DIRECTIONS – First find the line with "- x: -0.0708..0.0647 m" in the entries below, then set down exactly every line through the line with "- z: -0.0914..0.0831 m", that line included.

SUPPLIED INFORMATION –
+ + + + +

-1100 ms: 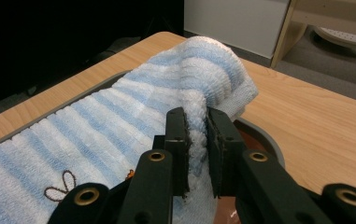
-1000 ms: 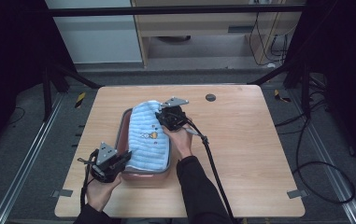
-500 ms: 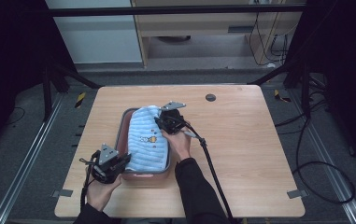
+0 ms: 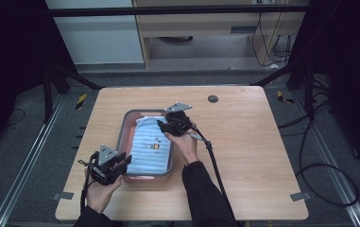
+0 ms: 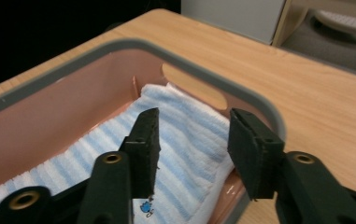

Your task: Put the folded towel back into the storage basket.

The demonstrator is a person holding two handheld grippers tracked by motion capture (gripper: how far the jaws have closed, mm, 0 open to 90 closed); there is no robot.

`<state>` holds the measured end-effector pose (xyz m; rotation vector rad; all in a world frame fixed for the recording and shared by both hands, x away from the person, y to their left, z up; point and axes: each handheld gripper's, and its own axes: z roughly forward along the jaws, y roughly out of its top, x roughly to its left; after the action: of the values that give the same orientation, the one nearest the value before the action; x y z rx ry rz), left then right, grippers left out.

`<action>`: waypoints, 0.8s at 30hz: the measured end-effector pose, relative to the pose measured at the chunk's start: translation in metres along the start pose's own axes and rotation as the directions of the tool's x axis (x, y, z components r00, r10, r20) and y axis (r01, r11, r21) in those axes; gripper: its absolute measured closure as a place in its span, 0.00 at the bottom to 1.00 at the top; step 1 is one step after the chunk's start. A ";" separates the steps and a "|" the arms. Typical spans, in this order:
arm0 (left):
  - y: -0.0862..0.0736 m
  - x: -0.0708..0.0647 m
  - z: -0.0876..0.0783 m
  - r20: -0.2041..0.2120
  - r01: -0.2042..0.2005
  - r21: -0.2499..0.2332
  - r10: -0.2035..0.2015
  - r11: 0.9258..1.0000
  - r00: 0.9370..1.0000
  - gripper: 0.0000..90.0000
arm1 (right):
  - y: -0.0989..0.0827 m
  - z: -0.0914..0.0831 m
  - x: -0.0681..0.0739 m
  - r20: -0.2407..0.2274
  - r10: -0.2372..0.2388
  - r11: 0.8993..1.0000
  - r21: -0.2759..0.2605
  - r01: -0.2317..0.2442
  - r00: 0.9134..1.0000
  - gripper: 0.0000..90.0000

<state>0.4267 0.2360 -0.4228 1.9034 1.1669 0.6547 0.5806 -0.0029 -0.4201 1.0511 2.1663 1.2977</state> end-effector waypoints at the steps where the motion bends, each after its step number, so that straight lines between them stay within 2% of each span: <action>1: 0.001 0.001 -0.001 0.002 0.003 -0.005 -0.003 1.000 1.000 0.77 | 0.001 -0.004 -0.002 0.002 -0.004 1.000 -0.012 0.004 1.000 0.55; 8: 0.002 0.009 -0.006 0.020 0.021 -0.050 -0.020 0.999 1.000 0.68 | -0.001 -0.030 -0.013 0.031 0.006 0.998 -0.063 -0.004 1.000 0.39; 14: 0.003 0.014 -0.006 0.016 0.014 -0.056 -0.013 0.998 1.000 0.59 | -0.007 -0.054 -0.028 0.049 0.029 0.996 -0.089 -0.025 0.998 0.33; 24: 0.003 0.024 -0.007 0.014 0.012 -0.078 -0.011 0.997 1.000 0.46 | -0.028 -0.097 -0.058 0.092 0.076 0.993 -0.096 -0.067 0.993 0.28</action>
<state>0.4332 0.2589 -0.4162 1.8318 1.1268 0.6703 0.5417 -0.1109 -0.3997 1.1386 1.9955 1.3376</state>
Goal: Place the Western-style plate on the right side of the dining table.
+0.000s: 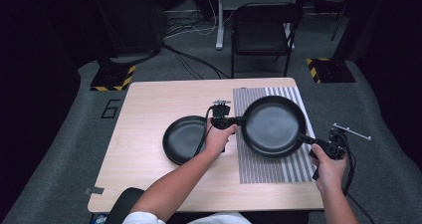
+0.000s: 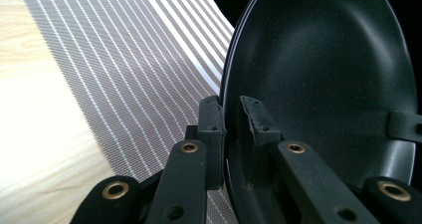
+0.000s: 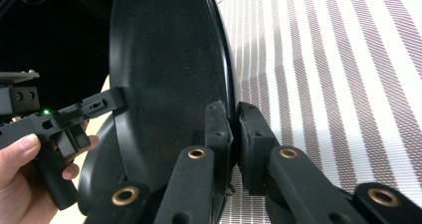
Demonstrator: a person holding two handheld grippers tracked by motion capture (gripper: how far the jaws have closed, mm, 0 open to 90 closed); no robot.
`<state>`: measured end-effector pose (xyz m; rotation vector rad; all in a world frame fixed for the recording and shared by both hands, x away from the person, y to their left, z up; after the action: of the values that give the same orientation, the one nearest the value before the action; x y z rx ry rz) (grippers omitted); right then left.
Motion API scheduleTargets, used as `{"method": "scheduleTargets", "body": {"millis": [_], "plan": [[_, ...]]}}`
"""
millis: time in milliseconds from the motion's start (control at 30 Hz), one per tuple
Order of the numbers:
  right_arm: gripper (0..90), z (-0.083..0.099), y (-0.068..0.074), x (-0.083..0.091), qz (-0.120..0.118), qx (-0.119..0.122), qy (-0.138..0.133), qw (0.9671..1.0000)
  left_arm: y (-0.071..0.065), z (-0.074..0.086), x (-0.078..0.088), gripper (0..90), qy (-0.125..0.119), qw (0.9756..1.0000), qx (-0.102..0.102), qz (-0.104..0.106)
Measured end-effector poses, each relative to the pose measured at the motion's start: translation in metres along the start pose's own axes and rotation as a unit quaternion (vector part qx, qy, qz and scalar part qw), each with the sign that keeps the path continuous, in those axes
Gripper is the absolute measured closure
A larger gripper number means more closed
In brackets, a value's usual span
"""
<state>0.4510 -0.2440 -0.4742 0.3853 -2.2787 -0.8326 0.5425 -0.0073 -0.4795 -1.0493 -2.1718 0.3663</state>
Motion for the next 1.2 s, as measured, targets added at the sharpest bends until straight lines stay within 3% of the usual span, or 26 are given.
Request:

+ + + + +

REPLY –
  - x: -0.0708..0.0647 m
  - z: -0.0876..0.0783 m
  - r20: -0.2041..0.2120
  - r01: -0.2042..0.2005
  - r21: -0.2499..0.2332
  - r10: -0.2035..0.2015
  - r11: 0.9258..1.0000
  - r00: 0.9370..1.0000
  - gripper: 0.0000..90.0000
arm1 (right):
  - y: -0.0989..0.0827 m
  - z: -0.0914..0.0831 m

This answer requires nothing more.